The task: Write out every line below again exactly as it stands, skipping each image.

Recorded information:
========

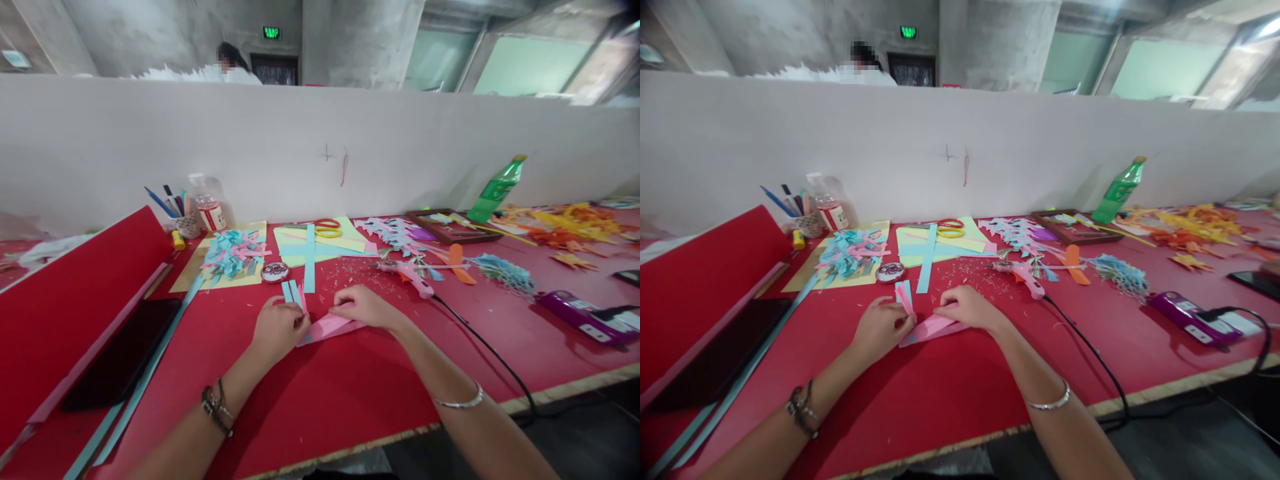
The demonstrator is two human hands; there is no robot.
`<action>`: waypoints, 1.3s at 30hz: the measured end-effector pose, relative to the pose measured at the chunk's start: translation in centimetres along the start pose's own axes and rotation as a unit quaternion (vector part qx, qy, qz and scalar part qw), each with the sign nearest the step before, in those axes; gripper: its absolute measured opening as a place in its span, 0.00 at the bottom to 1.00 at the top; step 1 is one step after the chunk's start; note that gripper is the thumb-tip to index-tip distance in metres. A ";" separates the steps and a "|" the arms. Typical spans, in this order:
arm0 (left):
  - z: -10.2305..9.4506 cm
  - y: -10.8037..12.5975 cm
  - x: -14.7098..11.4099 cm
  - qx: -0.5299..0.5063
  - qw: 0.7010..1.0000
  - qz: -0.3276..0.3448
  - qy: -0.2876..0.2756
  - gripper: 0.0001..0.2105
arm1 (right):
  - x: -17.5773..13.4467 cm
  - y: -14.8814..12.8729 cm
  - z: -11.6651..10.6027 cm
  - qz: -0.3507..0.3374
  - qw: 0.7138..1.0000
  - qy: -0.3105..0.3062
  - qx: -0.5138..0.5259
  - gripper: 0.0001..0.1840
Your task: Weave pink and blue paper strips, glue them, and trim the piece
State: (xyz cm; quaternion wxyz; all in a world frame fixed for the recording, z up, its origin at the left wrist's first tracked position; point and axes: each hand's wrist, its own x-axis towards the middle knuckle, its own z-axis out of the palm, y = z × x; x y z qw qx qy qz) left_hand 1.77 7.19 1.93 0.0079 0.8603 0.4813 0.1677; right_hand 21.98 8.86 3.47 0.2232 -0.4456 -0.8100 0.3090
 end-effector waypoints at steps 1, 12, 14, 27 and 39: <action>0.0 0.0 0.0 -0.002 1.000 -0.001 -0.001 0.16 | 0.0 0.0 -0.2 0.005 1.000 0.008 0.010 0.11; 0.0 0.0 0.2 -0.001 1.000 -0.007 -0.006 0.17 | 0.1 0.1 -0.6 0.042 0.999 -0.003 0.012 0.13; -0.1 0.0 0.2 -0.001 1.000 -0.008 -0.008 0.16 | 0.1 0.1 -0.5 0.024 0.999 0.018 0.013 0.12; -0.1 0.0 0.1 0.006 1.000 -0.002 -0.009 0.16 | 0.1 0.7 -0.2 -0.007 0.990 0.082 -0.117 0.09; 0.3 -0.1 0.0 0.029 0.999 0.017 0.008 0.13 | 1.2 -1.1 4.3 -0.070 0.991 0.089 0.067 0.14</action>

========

Answer to the problem:
The demonstrator is two human hands; there is no robot.
`<action>`: waypoints, 1.3s at 30hz: the measured end-effector pose, relative to the pose measured at the chunk's start: translation in centimetres along the start pose's own axes and rotation as a unit quaternion (vector part qx, qy, qz and scalar part qw), each with the sign nearest the step before, in those axes; gripper: its absolute measured opening as a place in its span, 0.00 at the bottom to 1.00 at the top; step 1 is one step after the chunk's start; note that gripper is the thumb-tip to index-tip distance in metres. A ";" separates the steps and a "|" the arms. Typical spans, in this order:
arm0 (left):
  - z: -10.2305..9.4506 cm
  - y: -10.8037..12.5975 cm
  - x: -14.7098..11.4099 cm
  - qx: -0.5299..0.5063
  - qw: 0.7010..1.0000
  - qz: -0.3276..0.3448
  - qy: -0.2876..0.2756
  - gripper: 0.0001..0.2105
arm1 (right):
  - x: -17.5773..13.4467 cm
  - y: -14.8814..12.8729 cm
  - z: -11.6651..10.6027 cm
  - qz: -0.3507..0.3374
  - qw: 0.7138..1.0000
  - qy: -0.3105..0.3062
  - qx: -0.5138..0.5259
  - gripper: 0.0001..0.1840
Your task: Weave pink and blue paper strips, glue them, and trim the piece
State: (xyz cm; quaternion wxyz; all in a world frame fixed for the recording, z up, its origin at the left wrist's first tracked position; point and axes: each hand's wrist, its own x-axis towards the middle knuckle, its own z-axis out of the palm, y = z × x; x y z qw qx qy qz) left_hand 1.77 7.19 1.93 0.0079 0.8603 0.4813 0.1677; right_hand 21.98 8.86 3.47 0.2232 -0.4456 -0.8100 0.3090
 end-effector waypoints at steps 1, 12, 14, 27 and 39: <action>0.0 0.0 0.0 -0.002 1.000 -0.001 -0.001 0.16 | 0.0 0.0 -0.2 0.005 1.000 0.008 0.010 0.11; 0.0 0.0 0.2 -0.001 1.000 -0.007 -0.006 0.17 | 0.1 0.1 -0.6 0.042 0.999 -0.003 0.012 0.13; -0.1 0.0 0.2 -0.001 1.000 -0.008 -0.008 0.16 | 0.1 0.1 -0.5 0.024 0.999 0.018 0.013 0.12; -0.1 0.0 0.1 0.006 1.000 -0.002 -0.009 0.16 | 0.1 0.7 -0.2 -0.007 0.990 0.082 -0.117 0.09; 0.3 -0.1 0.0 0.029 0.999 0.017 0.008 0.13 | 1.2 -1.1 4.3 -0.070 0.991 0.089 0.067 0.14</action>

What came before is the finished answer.